**ASSIGNMENT:**
Output all of the data below exactly as given.

─── DATA PROVIDED

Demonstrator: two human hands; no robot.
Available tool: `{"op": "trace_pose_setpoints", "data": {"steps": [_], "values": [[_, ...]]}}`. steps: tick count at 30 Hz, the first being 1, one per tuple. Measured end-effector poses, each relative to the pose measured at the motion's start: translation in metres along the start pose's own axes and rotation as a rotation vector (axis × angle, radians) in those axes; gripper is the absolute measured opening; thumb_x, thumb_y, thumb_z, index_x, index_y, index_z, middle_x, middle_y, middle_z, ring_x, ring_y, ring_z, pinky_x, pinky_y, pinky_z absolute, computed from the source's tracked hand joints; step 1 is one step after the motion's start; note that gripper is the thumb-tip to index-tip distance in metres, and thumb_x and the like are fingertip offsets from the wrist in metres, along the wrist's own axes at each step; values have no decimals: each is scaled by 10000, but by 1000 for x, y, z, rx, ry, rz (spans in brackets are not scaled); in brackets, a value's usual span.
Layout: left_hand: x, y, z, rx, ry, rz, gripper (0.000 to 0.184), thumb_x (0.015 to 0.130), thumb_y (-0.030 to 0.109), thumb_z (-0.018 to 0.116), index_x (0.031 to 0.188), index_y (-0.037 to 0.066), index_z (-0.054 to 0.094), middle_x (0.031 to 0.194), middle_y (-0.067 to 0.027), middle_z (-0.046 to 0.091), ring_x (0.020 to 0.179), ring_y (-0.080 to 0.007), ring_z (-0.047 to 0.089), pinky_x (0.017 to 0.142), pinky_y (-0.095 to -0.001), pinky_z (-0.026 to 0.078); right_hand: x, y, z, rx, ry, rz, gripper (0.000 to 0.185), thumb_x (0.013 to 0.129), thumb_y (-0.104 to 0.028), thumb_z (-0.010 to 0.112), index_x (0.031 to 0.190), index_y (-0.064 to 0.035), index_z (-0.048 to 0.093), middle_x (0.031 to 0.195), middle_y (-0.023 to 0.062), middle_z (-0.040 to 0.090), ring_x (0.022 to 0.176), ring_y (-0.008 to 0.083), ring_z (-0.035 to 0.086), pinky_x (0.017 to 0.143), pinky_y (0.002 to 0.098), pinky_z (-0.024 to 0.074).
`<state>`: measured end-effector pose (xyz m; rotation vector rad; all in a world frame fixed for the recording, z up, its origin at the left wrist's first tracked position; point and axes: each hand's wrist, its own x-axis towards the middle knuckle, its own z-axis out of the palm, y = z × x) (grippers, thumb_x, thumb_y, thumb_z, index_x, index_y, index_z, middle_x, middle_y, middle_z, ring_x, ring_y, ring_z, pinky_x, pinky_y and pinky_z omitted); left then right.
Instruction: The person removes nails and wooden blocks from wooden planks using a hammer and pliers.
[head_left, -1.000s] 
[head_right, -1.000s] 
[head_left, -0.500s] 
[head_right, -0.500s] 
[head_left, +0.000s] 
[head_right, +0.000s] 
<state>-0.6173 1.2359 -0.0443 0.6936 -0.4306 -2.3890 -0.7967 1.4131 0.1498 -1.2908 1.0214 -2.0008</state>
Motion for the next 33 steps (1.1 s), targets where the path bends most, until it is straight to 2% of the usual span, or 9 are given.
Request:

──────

**SOLUTION:**
Demonstrator: two human hands; no robot.
Available tool: `{"op": "trace_pose_setpoints", "data": {"steps": [_], "values": [[_, ...]]}}`. steps: tick count at 30 Hz, the first being 1, one per tuple. Measured end-effector poses, each relative to the pose measured at the motion's start: translation in metres along the start pose's own axes and rotation as a rotation vector (axis × angle, radians) in those axes; gripper is the absolute measured opening; thumb_x, thumb_y, thumb_z, index_x, index_y, index_z, middle_x, middle_y, middle_z, ring_x, ring_y, ring_z, pinky_x, pinky_y, pinky_z absolute, computed from the source's tracked hand joints; step 1 is one step after the motion's start; note that gripper is the thumb-tip to index-tip distance in metres, and thumb_x and the like are fingertip offsets from the wrist in metres, along the wrist's own axes at each step; values have no decimals: each is scaled by 10000, but by 1000 for x, y, z, rx, ry, rz (spans in brackets are not scaled); in brackets, a value's usual span.
Layout: left_hand: x, y, z, rx, ry, rz, gripper (0.000 to 0.184), thumb_x (0.015 to 0.130), thumb_y (-0.030 to 0.109), thumb_z (-0.018 to 0.116), index_x (0.031 to 0.188), index_y (-0.037 to 0.066), index_z (-0.054 to 0.094), middle_x (0.031 to 0.194), middle_y (-0.067 to 0.027), middle_z (-0.046 to 0.091), ring_x (0.020 to 0.179), ring_y (-0.080 to 0.007), ring_z (-0.047 to 0.089), pinky_x (0.017 to 0.142), pinky_y (-0.095 to -0.001), pinky_z (-0.026 to 0.078); right_hand: x, y, z, rx, ry, rz, gripper (0.000 to 0.185), thumb_x (0.013 to 0.129), thumb_y (-0.104 to 0.028), thumb_z (-0.010 to 0.112), index_x (0.031 to 0.190), index_y (-0.064 to 0.035), index_z (-0.048 to 0.093), middle_x (0.031 to 0.195), middle_y (-0.023 to 0.062), middle_z (-0.040 to 0.090), ring_x (0.022 to 0.176), ring_y (-0.008 to 0.083), ring_z (-0.035 to 0.086), pinky_x (0.017 to 0.143), pinky_y (0.002 to 0.098), pinky_z (-0.024 to 0.074).
`<state>`: measured end-effector pose (xyz m; rotation vector rad; all in a world frame fixed for the recording, z up, its origin at the left wrist's first tracked position; point and axes: each hand's wrist, its own x-axis towards the middle knuckle, its own z-axis out of the palm, y = z × x) (grippers, thumb_x, thumb_y, thumb_z, index_x, index_y, index_z, middle_x, middle_y, middle_z, ring_x, ring_y, ring_z, pinky_x, pinky_y and pinky_z omitted); left then right.
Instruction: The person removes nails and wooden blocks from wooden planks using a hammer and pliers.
[head_left, -1.000s] 
[head_right, -1.000s] 
[head_left, -0.500s] 
[head_right, -0.500s] 
[head_left, +0.000s] 
[head_right, +0.000s] 
<state>-0.6173 1.2359 -0.0443 0.6936 -0.4306 -2.3890 -0.7967 1.4131 0.1498 -1.2908 1.0214 -2.0008</state>
Motion for the next 33 steps (1.1 s), targets where the path bends most, until it is straight to 2% of the usual span, or 9 are given.
Request:

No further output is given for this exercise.